This is part 3 of a blog series on encrypting data at rest in the Cloud. My first post argued for why data encryption should be a critical component of any company’s security posture. I then followed up with a blog post that walked through the basics of encryption. Moving on, we want to focus on Key Management, including Key Generation. In part 4 of this series I provide a detailed overview and comparison of how data encryption at rest is implemented at the big three public cloud vendors – Amazon Web Services, Microsoft Azure and Google Cloud Platform.
Previously, I mentioned Kerkchoffs’ Principle which can be summarized as “the security of any cryptosystem depends not on the secrecy of the cipher but the secrecy of the keys.” You can use AES-256 or RSA-2048 to encrypt your data so that, for all intents and purposes, the ciphertext would be impossible to ever crack. But that doesn’t matter if your keys are lost or are compromised. It’s like having a state of the art anti-burglar system for your home but leaving the house keys and alarm codes under the welcome mat.
Cryptographic or encryption key management can be understood as managing the full lifecycle of keys from creation to destruction, including the storage and protection of those keys. There are a number of activities related to key management including:
- Key Generation – This is the creation of encryption keys using a pseudo random number generator (More details on this in the second half of this post). Every key that is created should be tracked and audited.
- Key Storage – Once the keys are generated, they need to be securely stored and backed up so that they cannot be lost, tampered with or accessed without proper authorization.
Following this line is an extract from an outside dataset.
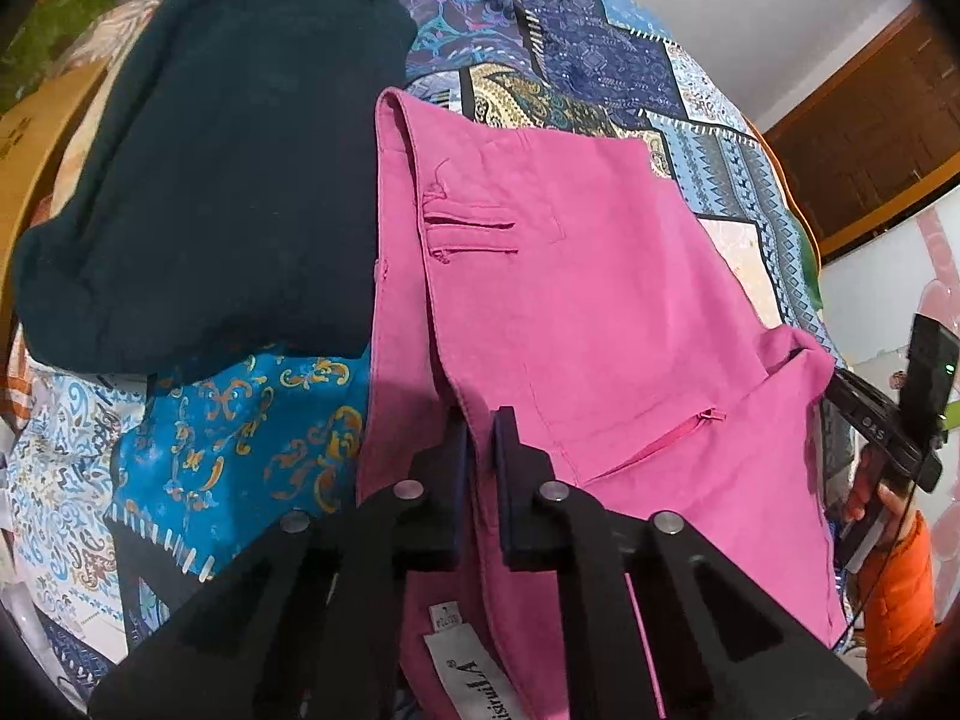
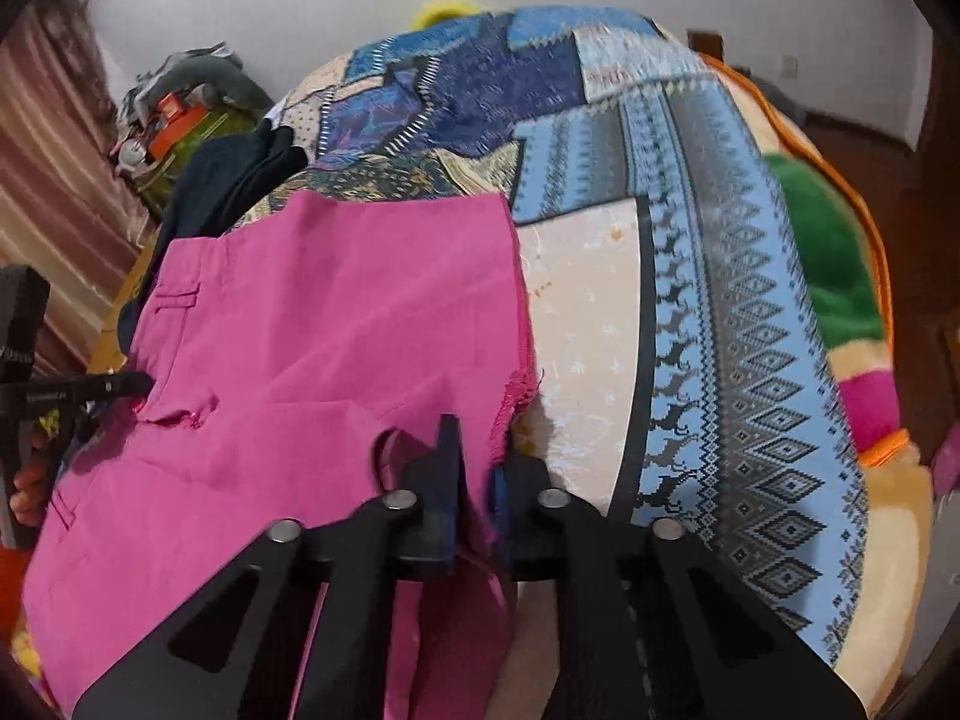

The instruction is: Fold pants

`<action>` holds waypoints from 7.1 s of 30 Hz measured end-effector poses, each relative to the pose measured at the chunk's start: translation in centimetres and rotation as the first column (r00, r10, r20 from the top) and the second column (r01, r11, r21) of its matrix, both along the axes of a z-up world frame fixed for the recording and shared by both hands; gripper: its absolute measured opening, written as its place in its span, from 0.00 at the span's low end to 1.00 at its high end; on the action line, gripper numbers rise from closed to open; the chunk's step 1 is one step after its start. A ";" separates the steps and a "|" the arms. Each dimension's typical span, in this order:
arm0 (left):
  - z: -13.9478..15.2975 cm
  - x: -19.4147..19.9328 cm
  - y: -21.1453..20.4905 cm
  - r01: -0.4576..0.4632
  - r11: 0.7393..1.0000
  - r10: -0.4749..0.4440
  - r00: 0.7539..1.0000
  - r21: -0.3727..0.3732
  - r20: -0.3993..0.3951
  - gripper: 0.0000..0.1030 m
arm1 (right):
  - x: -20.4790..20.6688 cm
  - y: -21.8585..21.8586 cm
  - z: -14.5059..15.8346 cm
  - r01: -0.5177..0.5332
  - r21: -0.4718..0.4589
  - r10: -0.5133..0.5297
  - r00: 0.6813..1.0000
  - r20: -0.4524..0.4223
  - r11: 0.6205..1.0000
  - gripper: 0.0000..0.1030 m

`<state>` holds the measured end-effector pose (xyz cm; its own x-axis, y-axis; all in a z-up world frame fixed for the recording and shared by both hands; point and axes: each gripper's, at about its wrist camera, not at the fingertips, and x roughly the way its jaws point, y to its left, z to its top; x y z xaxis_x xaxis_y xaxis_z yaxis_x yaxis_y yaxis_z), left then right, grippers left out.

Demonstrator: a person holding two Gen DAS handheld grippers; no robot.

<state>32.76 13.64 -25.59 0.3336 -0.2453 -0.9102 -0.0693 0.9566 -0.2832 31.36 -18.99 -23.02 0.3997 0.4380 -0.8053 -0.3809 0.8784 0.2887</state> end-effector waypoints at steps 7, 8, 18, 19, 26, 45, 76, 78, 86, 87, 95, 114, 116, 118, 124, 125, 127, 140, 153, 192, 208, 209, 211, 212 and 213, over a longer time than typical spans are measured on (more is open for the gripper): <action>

For password/passphrase based encryption, the passwords and passphrases must be securely stored as well.
- Key Activation – A key can be activated at creation time or at a later time manually or automatically. If multiple copies of the key are created and activated, they needs to be stored and tracked..
- Key Distribution – Once activated, there needs to be a way for authorized applications, systems and users to request and to retrieve keys for encryption and decryption.
- Key Rotation – It is recommended that keys be rotated on a periodic basis. Key rotations should be able to occur on an established schedule or manually by an administrator. When a new key is created and distributed to replace an old key, the old key must be deactivated and retained so it can used for decryption purposes.
- Key Expiration – An encryption key can be created that will only be used for a specified period. An example of this are one-time encryption keys that are generated for envelope encryption. When a key expires, it must be retained for decryption purposes.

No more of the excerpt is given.